The aim of the study is to assess how much human activity can take place without irreversible damage to the quality of life Islanders want.

“It’s about character and about cost, really,” Martha’s Vineyard Commission member Ben Robinson told the Gazette.

“We’re looking to establish the metrics that allow us to say, ‘This is the quality of life we want and the level of service we want, and this is the cost of the infrastructure we’ll need,’” Mr. Robinson said.

The commission hired the Army Corps last year to begin the research phase of the carrying capacity study, which also will include a detailed Island-wide survey in 2025, Mr. Robinson said.

The federal Planning Assistance to States program, which focuses on water resources, is paying for half the cost of the study’s research phase.

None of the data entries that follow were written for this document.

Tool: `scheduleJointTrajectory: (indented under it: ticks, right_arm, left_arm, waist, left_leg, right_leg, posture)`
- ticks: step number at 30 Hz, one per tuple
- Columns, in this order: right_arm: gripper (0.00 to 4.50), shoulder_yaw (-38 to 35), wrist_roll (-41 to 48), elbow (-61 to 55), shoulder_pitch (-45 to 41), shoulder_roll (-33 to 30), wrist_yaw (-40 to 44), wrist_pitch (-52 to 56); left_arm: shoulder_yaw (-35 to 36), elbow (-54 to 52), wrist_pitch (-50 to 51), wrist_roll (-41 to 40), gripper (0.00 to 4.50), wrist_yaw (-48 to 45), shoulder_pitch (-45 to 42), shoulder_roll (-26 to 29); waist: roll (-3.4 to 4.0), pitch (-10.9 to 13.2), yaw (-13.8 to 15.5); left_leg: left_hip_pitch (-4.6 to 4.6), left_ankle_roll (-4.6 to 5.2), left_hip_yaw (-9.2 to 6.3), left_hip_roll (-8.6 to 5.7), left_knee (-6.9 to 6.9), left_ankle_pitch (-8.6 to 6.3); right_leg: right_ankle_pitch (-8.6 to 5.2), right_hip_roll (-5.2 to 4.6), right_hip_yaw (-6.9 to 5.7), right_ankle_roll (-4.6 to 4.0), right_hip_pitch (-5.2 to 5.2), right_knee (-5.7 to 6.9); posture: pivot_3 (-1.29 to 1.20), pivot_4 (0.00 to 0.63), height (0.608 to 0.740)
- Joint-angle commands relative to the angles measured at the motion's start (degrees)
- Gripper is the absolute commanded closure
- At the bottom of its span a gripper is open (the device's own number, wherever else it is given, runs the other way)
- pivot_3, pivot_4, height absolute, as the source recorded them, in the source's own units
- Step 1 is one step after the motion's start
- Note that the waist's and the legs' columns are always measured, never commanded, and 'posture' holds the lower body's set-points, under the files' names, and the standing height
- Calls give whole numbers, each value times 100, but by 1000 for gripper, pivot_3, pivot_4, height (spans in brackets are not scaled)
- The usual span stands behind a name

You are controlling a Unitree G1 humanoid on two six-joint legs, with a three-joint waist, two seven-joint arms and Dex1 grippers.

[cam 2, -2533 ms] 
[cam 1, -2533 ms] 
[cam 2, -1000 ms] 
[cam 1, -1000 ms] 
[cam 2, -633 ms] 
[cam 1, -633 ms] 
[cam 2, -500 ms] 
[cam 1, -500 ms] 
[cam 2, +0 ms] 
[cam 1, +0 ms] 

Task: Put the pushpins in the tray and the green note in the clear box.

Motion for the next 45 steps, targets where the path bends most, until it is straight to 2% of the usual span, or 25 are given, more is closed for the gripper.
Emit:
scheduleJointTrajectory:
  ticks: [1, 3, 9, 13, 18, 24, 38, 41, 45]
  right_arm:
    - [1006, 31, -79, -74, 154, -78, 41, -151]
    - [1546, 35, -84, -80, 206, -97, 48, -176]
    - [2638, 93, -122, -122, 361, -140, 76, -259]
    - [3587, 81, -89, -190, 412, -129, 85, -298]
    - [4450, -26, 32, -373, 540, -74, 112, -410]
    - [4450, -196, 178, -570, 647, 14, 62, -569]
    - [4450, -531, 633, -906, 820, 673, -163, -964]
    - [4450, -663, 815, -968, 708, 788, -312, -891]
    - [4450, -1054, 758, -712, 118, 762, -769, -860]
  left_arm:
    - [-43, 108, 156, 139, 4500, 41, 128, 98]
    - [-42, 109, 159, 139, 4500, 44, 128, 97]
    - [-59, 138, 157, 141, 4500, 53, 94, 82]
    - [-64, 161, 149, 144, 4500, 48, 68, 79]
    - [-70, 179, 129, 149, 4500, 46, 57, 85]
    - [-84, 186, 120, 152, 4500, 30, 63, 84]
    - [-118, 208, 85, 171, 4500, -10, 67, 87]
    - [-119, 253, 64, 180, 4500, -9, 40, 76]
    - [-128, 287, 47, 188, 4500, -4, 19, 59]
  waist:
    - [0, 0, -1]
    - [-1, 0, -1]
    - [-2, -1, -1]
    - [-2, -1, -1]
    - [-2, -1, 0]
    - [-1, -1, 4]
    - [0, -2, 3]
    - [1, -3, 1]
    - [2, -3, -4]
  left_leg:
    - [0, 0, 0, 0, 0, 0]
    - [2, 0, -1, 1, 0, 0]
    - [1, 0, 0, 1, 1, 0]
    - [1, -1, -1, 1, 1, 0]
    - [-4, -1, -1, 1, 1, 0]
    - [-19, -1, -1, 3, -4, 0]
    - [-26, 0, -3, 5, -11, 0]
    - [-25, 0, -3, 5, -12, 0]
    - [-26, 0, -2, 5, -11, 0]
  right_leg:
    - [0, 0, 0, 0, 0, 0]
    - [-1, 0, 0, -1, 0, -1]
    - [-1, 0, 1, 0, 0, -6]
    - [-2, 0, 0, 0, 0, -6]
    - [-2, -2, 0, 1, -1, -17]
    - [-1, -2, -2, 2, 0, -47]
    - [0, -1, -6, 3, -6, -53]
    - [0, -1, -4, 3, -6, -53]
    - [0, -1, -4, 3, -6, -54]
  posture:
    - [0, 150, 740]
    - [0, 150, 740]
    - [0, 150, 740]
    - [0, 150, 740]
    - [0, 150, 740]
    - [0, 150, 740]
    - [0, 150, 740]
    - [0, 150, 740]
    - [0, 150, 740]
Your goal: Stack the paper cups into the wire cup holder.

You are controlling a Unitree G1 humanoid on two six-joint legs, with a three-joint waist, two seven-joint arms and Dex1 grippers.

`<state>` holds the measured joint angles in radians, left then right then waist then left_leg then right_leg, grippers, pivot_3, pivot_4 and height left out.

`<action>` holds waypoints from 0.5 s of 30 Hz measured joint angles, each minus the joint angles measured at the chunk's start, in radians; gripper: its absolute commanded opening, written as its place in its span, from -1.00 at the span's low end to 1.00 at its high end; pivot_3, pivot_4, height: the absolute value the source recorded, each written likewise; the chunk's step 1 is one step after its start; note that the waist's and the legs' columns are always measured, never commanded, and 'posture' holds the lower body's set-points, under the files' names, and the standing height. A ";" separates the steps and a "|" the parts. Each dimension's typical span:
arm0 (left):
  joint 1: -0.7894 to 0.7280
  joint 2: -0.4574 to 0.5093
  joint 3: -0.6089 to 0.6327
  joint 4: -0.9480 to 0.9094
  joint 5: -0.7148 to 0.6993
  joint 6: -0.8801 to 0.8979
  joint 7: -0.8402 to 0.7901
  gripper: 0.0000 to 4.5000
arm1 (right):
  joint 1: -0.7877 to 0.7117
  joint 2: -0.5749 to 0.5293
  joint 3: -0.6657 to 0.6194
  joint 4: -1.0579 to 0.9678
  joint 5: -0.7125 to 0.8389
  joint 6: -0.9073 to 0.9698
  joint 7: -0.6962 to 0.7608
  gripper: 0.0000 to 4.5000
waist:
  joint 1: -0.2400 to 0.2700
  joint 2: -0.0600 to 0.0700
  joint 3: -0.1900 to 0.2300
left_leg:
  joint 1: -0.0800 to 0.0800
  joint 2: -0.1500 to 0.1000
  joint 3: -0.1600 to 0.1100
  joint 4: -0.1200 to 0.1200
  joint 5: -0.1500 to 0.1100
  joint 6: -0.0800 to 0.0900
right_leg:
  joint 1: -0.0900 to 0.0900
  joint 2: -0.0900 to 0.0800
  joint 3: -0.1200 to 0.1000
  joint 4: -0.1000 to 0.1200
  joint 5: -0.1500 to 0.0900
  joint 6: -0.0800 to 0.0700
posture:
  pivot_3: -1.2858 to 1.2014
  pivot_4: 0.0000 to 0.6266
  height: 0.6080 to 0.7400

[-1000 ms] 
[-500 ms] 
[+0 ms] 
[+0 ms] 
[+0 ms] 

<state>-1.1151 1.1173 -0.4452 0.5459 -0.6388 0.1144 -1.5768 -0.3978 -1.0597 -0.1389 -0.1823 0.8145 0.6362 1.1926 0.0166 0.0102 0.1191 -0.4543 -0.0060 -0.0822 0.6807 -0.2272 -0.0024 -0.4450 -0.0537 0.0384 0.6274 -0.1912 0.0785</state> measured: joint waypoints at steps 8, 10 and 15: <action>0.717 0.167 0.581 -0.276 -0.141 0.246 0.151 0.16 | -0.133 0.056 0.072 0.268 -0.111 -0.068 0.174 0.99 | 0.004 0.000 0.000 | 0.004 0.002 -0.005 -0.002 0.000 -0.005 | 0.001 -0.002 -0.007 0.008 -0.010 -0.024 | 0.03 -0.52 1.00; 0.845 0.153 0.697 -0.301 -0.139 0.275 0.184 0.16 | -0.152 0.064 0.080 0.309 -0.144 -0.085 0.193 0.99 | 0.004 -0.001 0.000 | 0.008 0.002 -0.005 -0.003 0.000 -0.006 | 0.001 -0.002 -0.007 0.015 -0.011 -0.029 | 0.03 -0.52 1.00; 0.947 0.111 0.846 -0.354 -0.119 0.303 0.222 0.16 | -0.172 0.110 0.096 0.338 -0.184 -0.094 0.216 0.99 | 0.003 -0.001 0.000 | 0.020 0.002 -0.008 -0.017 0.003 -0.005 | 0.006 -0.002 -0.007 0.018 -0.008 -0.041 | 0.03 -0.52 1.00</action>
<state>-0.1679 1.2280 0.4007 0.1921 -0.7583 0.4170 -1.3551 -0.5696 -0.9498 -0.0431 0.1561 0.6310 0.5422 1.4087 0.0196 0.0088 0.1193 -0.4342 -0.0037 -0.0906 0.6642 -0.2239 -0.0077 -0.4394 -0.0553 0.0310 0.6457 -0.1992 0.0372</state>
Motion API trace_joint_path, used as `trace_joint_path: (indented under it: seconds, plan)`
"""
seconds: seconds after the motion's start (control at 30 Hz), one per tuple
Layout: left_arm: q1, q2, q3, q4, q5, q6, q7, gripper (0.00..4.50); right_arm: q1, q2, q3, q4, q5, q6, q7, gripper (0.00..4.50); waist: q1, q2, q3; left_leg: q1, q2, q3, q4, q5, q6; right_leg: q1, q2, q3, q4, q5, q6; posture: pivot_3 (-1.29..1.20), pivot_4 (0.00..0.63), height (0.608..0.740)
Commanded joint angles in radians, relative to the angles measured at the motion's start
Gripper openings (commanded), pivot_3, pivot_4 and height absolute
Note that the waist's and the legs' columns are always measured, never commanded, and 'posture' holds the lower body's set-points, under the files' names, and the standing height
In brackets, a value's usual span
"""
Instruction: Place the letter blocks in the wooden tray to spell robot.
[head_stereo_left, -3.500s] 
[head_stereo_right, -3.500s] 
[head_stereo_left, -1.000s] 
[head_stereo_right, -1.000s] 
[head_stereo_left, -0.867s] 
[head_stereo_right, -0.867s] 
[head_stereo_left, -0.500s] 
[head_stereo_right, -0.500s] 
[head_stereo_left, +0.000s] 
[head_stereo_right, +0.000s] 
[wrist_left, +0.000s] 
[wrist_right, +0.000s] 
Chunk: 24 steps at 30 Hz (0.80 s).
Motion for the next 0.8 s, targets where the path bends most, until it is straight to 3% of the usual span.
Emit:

As a result, the Army Corps is limiting its focus to the Vineyard’s waterways, beaches, aquifer and wastewater, falling short of covering the entire Island.

“It gets tricky with traffic and roads that are not coastal roads,” Mr. Robinson said.

Further studies can be commissioned, he said, but the federal reimbursement rate would fall to 15 per cent.

The other half of the current study’s research phase, about $25,000, is being funded out of a grant to the MVC from a private donor, he said.

Last week, the Army Corps team toured the Island and met with officials in all six towns individually, as well as with the Martha’s Vineyard Commission and other community leaders in a public meeting Wednesday afternoon.

“We’ve given them a lot of information,” Mr. Robinson said. 

The corps also is crunching statistics from the commission and other sources, he said.

“The data becomes really important, so a lot of the work over the next months is making sure we have the right data,” Mr. Robinson said.

Carrying capacity is a term borrowed from science, where it’s used to describe things such as how much life an ecosystem can sustain, he said.

Applying it to humans is a trickier equation, Mr. Robinson said, because people — unlike wildlife — can innovate and change their environments to make room for more of their kind.

Islanders will need to decide how much expansion, and accompanying environmental cost, they are willing to accept, Mr. Robinson said.

This is the first time the Army Corps has taken on a carrying capacity study, he added.

“They’re kind of inventing this as they go,” Mr. Robinson said.

“It really hasn’t been done … in the way we’re thinking about it,” he said.

A video of last week’s public meeting with the Army Corps team is posted on the Martha’s Vineyard Commission YouTube channel.